Was kam noch hinzu zum 13.08.61?
In der DDR fanden Wahlen statt und der Bezirk Rostock war dabei. Die Wahldurchführung klappte und die versiegelte Wahlurne flog, mit militärischer Bewachung, mit einem AN-2-Doppeldecker nach Rostock.
In der NVA standen im Herbst viele NVA-Angehörige des dritten Diensthalbjahres sowie Unteroffiziere nach Ableistung ihrer drei Jahre aktiven Wehrdienstes zur Versetzung in die Reserve. Dann fehlten den Einsatzkräften erfahrene und sehr gut ausgebildete Soldaten. Also Schwerstarbeit und Einsatz aller verfügbaren Kräfte um unter der Losung: "Wir dienen freiwillig 6 Monate weiter!" viele dieser Soldaten im aktiven Wehrdienst zu behalten. In der 8. MSD war das Resultat: von 828 UaZ machten 681 und von 1.175 Soldaten, 807 ein halbes Jahr weiter. Die Bereitschaft zum Dienst für die DDR und für die Sicherung und Erhaltung für den Frieden war gewaltig.
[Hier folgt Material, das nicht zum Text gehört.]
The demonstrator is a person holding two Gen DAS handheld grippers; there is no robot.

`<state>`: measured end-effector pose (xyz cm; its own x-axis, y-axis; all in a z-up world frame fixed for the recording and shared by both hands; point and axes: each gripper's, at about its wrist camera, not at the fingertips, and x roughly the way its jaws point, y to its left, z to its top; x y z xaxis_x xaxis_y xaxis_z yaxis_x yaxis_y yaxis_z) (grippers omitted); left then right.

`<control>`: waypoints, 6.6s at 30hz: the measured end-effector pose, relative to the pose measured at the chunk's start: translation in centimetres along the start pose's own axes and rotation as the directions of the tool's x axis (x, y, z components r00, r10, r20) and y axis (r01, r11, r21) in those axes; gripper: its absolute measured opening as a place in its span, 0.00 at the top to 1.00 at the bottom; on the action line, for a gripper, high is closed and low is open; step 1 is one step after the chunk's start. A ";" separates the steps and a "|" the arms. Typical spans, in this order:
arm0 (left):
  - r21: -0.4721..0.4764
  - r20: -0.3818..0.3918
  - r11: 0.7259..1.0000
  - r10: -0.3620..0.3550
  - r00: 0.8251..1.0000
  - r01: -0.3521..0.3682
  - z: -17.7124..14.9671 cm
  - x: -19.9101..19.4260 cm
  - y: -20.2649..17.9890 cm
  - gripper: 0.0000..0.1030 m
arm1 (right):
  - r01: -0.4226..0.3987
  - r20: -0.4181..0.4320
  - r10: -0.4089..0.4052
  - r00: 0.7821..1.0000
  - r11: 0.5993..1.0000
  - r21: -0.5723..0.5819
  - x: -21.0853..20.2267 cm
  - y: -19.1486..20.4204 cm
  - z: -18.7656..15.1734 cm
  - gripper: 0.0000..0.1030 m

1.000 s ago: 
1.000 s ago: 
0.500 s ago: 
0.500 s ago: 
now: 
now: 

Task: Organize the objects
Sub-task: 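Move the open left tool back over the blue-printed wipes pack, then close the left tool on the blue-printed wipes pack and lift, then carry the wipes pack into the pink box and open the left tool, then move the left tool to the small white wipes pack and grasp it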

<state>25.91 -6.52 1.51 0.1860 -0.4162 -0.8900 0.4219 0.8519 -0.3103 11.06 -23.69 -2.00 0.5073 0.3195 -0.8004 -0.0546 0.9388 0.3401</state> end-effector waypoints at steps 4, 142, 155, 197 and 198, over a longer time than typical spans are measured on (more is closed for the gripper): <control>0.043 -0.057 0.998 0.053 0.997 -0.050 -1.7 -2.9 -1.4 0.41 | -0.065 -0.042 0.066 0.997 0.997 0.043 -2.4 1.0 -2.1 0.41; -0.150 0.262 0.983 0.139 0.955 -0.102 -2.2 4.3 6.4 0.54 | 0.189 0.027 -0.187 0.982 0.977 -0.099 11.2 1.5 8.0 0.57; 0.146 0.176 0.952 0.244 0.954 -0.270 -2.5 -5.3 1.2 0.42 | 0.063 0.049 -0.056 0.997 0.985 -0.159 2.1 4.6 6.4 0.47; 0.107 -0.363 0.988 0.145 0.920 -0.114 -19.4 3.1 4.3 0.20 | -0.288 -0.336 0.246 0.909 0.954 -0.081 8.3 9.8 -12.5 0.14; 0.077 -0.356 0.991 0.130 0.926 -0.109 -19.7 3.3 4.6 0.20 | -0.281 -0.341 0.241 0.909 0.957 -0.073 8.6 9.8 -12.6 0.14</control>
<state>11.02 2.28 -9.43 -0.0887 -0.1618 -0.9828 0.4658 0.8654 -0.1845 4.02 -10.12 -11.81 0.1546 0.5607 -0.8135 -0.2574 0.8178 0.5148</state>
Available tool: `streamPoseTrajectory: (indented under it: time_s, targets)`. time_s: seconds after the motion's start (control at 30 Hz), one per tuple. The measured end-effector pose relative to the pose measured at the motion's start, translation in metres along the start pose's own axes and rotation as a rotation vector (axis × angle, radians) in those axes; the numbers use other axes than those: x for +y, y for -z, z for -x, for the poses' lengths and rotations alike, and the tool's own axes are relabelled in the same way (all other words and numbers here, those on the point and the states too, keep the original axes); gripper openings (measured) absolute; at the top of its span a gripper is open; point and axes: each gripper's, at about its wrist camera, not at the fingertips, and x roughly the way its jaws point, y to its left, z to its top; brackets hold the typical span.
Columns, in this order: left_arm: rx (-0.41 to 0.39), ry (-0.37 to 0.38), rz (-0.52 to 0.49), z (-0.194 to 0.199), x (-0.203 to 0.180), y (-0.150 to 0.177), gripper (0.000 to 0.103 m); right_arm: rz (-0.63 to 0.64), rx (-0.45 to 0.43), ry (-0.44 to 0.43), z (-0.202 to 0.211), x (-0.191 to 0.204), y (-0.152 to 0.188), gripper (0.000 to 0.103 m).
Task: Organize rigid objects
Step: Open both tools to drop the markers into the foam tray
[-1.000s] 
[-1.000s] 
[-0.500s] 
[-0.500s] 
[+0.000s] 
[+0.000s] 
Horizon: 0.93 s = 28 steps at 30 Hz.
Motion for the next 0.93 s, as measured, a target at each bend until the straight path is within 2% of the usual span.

Ich fuhr am 17.8.61 mit einem Lkw nach Rostock und kam am 18.8.61 mit der sehr gut organisierten und für Stäbe, Kompanien und selbständige Einheiten schon in besonderen Behältnissen verpackten Monatsbesoldung nach Berlin zurück. Nahm die Auszahlung am Vormittag vor und verteilte an die Einheiten Postanweisungen. Am späten Nachmittag nahm ich die nicht auszahlbaren Monatsbezüge (Urlauber, Klinik, Diensttuend in Rostock) sowie die Geldüberweisungen für Familien und Zahlungsverpflichtungen an. 204.000 Mark der DDR gingen in einer Nachtsitzung in einer Berliner Postfiliale über den Schalter und zu den Empfängern und ich müde, kaputt und froh auf eine Pritsche im Berliner Dienstzimmer des OvD des MSR 28. Die Wolldecke, auf der ich ruhte, hatte ein großes schwarzes A = Ausgesondert aufgesprüht bekommen und das trug ich am nächsten Morgen auch auf meinem weißen Unterhemd. Nicht mehr löschbar.

Oberstleutnant a.D. Carl-Franz Lembke,
Gedient vom 01.11.1948 bis 28.02.1979 in der VP-Land MV, in der Mecklenburger VP-Bereitschaft, in der Kasernierten Volkspolizei und der NVA.